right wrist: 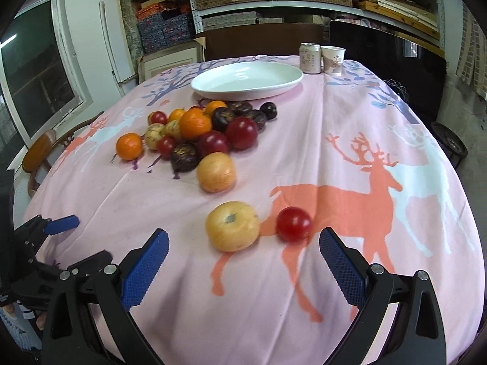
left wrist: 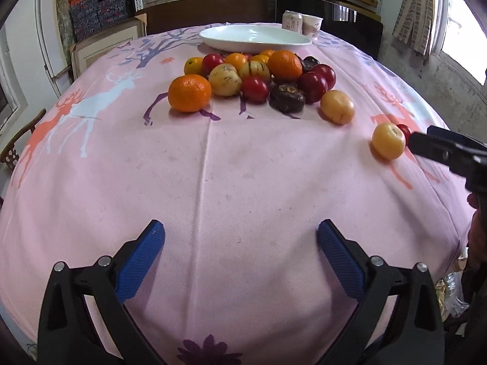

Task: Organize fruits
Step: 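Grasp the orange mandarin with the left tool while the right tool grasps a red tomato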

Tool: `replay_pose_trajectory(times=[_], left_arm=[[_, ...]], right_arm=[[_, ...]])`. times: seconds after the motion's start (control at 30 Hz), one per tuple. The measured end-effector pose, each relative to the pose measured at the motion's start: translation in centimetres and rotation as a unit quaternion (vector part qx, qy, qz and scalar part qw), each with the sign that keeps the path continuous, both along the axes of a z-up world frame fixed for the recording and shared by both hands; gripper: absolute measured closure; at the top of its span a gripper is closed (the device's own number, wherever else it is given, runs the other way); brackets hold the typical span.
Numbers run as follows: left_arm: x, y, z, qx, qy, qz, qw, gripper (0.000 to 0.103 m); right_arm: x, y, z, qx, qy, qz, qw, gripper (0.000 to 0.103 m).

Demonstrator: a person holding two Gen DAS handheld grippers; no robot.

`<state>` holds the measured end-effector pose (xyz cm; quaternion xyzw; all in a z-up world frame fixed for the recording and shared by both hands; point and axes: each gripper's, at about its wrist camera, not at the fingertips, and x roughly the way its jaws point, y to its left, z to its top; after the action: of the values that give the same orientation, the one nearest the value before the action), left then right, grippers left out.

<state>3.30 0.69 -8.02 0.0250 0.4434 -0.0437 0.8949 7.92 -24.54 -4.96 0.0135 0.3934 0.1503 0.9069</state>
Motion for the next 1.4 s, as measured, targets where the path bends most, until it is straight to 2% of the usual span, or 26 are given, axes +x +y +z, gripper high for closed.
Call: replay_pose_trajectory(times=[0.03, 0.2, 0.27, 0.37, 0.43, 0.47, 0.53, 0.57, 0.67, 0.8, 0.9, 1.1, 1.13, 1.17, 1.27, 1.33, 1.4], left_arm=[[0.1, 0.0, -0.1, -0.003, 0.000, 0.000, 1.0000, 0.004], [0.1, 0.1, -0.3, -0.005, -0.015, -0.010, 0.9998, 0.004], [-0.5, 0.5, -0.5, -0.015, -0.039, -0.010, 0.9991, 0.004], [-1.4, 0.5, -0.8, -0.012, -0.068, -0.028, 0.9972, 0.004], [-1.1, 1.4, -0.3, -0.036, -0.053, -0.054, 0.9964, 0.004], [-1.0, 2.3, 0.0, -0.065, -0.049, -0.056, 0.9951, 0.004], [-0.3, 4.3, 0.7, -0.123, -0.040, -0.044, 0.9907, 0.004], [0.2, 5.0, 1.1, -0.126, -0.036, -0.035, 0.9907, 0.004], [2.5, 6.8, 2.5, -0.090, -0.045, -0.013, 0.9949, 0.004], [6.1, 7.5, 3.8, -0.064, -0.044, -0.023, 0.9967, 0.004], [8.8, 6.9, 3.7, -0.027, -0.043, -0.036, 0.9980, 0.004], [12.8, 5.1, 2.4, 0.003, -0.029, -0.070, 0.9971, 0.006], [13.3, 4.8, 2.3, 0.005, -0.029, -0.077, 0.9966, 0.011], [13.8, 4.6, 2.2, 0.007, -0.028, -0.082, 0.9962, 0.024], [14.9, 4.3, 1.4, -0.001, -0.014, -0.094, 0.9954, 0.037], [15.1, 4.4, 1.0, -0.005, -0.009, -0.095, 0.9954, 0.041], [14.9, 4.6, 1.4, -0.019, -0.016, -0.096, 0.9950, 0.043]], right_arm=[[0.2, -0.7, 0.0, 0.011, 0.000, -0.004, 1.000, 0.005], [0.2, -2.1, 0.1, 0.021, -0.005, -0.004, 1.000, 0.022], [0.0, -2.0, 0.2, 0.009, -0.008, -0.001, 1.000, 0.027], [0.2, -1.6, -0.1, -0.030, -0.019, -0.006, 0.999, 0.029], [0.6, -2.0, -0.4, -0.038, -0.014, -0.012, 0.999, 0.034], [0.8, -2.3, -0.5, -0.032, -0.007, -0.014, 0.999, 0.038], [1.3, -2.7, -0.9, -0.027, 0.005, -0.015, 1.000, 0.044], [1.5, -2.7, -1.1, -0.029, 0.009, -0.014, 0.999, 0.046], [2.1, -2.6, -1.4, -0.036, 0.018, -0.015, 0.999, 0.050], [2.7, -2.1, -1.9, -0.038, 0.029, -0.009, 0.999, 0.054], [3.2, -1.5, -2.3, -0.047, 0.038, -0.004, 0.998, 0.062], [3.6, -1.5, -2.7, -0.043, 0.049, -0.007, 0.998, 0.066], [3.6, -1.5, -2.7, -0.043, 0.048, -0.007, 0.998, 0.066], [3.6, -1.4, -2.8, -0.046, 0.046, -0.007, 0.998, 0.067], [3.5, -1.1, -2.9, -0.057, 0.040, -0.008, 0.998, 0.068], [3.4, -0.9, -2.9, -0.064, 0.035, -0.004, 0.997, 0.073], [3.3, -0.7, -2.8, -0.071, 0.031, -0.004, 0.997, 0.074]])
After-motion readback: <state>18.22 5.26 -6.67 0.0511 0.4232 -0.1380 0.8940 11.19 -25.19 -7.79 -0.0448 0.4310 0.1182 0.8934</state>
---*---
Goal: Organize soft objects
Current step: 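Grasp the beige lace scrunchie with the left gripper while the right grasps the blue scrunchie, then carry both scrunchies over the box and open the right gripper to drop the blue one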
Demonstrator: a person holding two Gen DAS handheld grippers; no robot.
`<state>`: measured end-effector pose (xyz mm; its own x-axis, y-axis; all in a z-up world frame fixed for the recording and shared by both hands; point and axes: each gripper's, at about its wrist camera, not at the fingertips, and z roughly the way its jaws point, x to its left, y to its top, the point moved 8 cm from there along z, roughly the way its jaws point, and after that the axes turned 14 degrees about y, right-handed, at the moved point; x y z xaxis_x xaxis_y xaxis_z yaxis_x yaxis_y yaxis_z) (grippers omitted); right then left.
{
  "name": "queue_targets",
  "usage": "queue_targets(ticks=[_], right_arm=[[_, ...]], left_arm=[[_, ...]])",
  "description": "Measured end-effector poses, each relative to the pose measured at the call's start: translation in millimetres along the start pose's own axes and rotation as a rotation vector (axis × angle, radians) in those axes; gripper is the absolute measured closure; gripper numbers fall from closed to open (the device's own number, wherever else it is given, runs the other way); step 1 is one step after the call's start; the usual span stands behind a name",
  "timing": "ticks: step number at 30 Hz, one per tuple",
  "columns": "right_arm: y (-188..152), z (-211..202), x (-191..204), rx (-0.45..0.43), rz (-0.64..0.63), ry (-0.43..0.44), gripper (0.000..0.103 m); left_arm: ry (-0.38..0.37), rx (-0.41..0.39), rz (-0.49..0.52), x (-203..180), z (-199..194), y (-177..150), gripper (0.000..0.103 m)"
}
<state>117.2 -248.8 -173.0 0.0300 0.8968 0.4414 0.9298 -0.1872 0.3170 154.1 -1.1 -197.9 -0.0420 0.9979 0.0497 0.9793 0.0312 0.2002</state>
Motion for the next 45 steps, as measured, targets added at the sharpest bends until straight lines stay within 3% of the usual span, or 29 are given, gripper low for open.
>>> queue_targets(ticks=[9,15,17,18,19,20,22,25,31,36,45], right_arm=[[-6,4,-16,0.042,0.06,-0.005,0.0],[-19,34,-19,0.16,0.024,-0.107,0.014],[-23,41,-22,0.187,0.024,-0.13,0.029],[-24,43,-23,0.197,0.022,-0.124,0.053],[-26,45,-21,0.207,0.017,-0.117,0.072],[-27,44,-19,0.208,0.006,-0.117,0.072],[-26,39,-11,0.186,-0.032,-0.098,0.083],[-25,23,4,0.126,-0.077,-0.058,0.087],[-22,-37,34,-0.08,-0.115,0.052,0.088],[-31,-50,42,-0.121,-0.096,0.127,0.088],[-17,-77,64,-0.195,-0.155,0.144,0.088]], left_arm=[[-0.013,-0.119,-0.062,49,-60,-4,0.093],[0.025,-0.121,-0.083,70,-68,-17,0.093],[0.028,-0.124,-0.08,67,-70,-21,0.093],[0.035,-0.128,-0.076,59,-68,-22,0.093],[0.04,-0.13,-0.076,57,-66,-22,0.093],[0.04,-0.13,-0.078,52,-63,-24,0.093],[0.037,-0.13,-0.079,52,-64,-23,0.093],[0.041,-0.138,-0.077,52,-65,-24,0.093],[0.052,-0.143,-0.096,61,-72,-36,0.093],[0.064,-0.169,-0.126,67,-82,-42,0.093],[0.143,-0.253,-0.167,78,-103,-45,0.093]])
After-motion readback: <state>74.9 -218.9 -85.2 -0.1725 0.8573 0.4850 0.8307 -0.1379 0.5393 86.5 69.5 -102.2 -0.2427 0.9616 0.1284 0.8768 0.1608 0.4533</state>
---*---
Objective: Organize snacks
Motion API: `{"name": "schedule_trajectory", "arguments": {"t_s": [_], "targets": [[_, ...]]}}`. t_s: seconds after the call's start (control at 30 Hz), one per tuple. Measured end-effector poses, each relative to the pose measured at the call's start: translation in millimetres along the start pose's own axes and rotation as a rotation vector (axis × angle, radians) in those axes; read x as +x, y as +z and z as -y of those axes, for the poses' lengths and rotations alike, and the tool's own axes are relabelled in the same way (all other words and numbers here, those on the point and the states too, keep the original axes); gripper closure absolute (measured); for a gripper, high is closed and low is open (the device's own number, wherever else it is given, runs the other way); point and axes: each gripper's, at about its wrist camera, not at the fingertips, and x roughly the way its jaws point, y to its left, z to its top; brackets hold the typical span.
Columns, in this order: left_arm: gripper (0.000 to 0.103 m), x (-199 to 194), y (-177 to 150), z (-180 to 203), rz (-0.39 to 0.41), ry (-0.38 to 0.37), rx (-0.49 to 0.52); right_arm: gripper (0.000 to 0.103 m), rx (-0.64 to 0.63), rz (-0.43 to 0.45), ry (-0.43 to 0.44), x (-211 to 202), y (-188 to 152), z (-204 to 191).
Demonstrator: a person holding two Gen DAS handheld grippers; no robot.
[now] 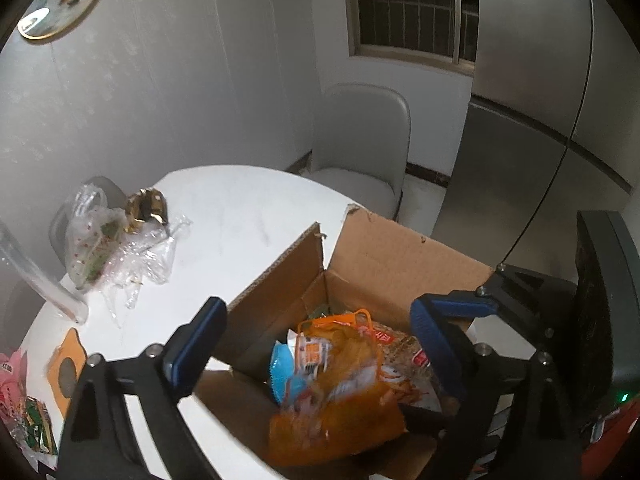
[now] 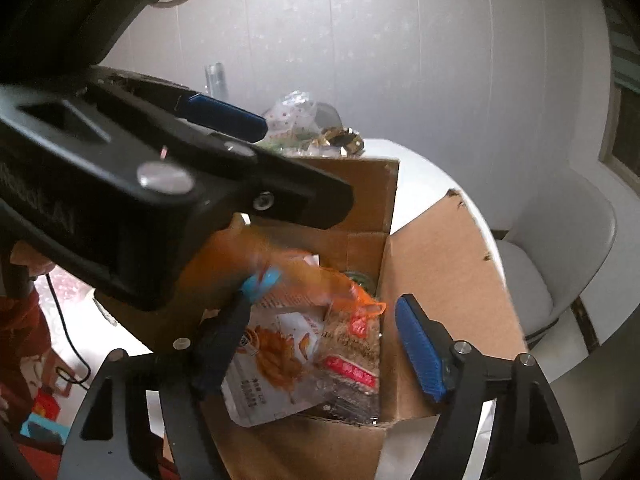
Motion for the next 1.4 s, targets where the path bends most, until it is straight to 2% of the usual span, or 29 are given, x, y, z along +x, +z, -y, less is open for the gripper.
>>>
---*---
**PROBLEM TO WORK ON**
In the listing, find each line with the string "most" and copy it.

**SOLUTION FOR THIS EXERCISE**
Motion for the next 1.4 s, as measured, targets where the path bends most, until it is straight to 2% of the usual span, or 26 are given, axes +x +y +z, gripper high for closed.
Motion for the next 1.4 s, targets where the path bends most, until it is straight to 2% of the usual span, or 29 are given, x, y, z along +x, +z, -y, less is open for the gripper.

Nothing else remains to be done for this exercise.